While he was in New York, he said, “No surprise—you know
me
! I went back to B & N. I was looking at a book about Polanski.”

The name had slipped away from me. He reminded me Polanski was a film director—“very controversial.”

He said he finally bought the book and went outside. “But then, ten minutes later, I went back and said I’d
changed my mind and asked if I could have my money back. The cashier said, ‘Is there a reason why?’ I told her, ‘I just thought that I was ready for this, but I’m not.’ ”

I asked him if she seemed surprised by this.

“No,” he said. “She was sincere. She looked at me with understanding eyes.”

He said he had to fill a form out to explain why he returned it.

“What did you write?”

“The same thing I said to the cashier.”

“You wrote that down?”

“Yes,” he said. “Why do you ask?”

“No reason.” I could not explain to him why it struck me as amusing that he’d written out an explanation that was quite so personal.…

October of his senior year: The headmaster told me he had no question in his mind as to whether Jeremy would graduate. It was time, he said, to start to think of colleges.
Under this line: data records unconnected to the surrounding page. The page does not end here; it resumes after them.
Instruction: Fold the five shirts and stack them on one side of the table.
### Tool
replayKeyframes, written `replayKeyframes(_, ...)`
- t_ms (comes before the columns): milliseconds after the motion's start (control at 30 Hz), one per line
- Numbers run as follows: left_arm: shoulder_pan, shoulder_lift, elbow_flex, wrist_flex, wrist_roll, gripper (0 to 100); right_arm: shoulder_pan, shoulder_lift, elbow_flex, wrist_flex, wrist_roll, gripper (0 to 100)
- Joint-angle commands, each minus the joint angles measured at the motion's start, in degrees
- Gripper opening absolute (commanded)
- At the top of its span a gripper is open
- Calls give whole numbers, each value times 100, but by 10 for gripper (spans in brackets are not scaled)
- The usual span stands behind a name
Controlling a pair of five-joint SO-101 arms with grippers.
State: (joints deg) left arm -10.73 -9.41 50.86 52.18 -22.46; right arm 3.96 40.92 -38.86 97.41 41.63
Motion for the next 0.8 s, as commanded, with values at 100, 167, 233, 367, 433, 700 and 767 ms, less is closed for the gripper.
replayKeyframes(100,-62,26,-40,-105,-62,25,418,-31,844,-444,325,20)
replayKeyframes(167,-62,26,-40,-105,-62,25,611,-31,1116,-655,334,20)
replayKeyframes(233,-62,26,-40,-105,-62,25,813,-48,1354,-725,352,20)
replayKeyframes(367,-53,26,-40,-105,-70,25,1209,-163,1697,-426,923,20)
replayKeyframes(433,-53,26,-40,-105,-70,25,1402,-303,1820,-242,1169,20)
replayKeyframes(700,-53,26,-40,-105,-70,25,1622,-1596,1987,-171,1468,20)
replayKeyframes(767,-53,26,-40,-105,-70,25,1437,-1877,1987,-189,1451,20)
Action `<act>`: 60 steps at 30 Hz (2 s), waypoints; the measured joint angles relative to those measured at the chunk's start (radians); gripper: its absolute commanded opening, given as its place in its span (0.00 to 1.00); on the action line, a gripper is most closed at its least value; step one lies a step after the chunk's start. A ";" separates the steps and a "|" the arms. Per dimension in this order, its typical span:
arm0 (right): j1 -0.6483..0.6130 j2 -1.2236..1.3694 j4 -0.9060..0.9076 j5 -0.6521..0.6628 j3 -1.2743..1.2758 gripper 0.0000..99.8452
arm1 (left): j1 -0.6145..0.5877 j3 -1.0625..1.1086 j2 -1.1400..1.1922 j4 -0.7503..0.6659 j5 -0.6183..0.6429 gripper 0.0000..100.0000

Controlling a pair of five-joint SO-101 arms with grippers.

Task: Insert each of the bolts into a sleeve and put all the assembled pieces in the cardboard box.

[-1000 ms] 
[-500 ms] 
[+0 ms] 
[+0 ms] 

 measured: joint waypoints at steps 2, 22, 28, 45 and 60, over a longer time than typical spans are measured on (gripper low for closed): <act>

A month later, when parents ordinarily would travel with their children for meetings with admissions officers, or for formal interviews, one of the older teachers at the school offered to drive with Jeremy to several colleges in Massachusetts and New Hampshire. The counselor’s home was close to Boston, so he invited Jeremy to stay there with his family on some weeknights and extended weekends, which would make it easier to visit several campuses that were clustered in this area or only a short drive away.

But, in the end, after all his visits to New England colleges, he told me he’d decided that he wanted to be closer to his home. He settled on a college in one of the outer suburbs of New York, about an hour’s train ride from the Bronx. Strong letters of support from his teachers and headmaster and a successful interview proved to be decisive. In spite of his uneven grades, he was granted a financial package that included a large scholarship.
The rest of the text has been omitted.